When as a trainee history lecturer, it was suggested I take the class
on a trip to the Tower of London and then set them an essay on what
life was like for a soldier in King Charles' Army centuries ago. Very
useful knowledge that! A sociology of the past perhaps? But certainly
not history in its most important sense; unless history is to mean
anything old or `interesting' that you can do in evening classes,
like antiques, flower arranging or basket weaving. When instead I
taught real history, learning from the past in order to change the
future, the collective life-experience of humanity, I was got rid of.
The head of the history department complained that the students had
remarked that I made them think; which the head of history had
probably never done in a lifetime of teaching. I ended up washing and
cleaning and emptying human surgical waste in a hospital.
Unless teachers learn to be brave and intellectually honest
(difficult when they have a mortgage and bills to pay), future
historical, social and economic education and popular `knowledge'
will also not refer to the US or British history and continuing
complicity in global plunder, exploitation, domination and control,
wars of aggrandisement and acquisition, causing the deaths and
devastation of the homes and lands of millions of people – the
thousands of children under the age of two who will die tonight
through simple lack of clean water, medicine and education – the
untold millions of unnecessary deaths among the overwhelming majority
of humanity on this incredibly rich and abundant and ultimately
sustainable earth.

Quotes from Brian Mitchell. Evolution. .

The Untaught Syllabus.
In Their Own Words – Quotes For Peace Activists:
Where The Blood Never Dries (Or Don't Trust The English In The
Dark.).

Date: 2004-03-29 10:20 am (UTC)
From: [identity profile] shadowdance.livejournal.com
Hi there.
Found your journal while searching for L.J communities to do with The Levellers.
Mind if i add you to my friends list thingy?

Date: 2004-03-29 10:32 am (UTC)
From: [identity profile] satyrica.livejournal.com
yeah, course, no worries ;-)

Date: 2004-03-29 10:34 am (UTC)
From: [identity profile] shadowdance.livejournal.com
Cheers :-)

Date: 2004-03-29 03:45 pm (UTC)
From: [identity profile] thomasvye.livejournal.com
"The sun never sets on the British Empire because the Lord doesn't
trust the English in the dark."
(Indian saying.)

*lol* Genius saying!

As a teacher of history myself, of medical history in a museum, I am interested in telling people the truth. The truth sometimes is not politically correct or pleasant to hear. But it is important. If you whitewash the truth, what really happened is obscured.

The classic example for me is animal experimentation in medical history; I am against it myself, but i also can't deny some important discoveries were made in the past through it. Doesn't mean they never could have been disovered any other way - but that sort of argument is irrelavent in a way; what happened happened. Very hard situation. not one that's easy to discuss.

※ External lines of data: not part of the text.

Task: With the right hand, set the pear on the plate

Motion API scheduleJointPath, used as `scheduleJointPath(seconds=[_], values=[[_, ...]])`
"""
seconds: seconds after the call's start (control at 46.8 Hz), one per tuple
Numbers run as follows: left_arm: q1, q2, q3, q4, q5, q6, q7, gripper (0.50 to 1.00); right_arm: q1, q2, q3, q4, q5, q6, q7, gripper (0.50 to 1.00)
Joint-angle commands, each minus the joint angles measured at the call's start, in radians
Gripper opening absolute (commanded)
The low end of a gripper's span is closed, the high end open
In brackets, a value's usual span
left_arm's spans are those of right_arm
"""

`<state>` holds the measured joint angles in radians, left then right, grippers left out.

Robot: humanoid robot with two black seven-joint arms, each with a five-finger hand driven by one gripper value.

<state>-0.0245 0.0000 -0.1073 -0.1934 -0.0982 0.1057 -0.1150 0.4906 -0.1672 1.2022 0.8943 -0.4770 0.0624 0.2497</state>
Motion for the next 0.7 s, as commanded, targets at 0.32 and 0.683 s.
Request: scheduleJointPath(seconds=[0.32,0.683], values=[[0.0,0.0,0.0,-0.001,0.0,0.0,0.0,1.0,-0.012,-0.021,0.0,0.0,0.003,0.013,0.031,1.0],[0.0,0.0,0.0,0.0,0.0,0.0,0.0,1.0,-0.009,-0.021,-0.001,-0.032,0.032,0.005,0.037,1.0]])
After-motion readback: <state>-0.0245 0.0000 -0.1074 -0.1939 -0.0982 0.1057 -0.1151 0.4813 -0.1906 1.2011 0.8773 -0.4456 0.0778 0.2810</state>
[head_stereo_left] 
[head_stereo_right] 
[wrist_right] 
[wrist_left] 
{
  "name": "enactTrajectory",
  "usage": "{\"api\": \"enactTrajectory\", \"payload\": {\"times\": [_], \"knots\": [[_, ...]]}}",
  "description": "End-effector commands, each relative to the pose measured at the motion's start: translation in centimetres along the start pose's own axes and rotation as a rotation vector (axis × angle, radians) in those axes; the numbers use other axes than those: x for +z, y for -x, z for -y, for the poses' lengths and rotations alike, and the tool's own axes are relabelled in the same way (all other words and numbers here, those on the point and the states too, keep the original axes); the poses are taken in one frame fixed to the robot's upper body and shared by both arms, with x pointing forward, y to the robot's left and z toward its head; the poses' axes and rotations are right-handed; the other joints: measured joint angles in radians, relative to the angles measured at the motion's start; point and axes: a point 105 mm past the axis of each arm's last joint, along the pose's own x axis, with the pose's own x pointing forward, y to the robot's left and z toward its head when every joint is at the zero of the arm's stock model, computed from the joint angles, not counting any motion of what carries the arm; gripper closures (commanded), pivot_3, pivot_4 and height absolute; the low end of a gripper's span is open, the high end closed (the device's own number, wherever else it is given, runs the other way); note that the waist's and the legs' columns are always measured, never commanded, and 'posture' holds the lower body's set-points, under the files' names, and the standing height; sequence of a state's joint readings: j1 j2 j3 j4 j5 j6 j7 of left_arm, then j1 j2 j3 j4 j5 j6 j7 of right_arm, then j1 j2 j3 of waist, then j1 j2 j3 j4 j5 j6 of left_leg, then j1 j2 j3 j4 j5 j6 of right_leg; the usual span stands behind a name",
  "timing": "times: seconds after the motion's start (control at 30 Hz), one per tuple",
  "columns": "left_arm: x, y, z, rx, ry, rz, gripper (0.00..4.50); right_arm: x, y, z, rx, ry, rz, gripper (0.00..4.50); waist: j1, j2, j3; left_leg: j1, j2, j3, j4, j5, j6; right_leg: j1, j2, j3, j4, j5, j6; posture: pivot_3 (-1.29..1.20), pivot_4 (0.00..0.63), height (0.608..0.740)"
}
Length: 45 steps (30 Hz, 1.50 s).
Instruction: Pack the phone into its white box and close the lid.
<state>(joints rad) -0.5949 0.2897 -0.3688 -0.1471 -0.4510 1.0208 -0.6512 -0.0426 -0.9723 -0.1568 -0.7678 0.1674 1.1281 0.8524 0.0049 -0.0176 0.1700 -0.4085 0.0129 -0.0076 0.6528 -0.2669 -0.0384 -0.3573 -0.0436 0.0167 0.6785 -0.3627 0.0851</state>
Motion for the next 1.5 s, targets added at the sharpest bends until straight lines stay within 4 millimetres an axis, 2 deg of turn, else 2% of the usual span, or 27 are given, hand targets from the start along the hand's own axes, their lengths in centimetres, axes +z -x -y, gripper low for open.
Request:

History is also SO much more complicated than any school textbook would have it. It's commonly held, for example, that ether was discovered by an American dentist called Crawford Long; in fact, the infamous Paracelcus was anathesthetising chickens with it in the 16th century; why wasn't it used to anaesthetise humans earlier? Who knows! Sometimes, for a myriad of reasons, some apparent, some not, things sometimes just don't happen. ;) But the point is I need to say it was Crawford Long, and William Morton; these are the pioneers who's names children have to hear or they'll fail their GCSEs.

But consider this quote from the author;
"When instead I taught real history, learning from the past in order to change the
future, the collective life-experience of humanity, I was got rid of."

He does sound like a bit of a pompous prat, ne?!

Date: 2004-03-30 02:28 am (UTC)
From: [identity profile] satyrica.livejournal.com
He does sound like a bit of a pompous prat, ne?!

oh yes.
history is certainly an interesting thing (as my Brujah never gets tired of telling people;-)) and I guess always comes down to how we choose to perceive and construct the past rather than fundamental truths.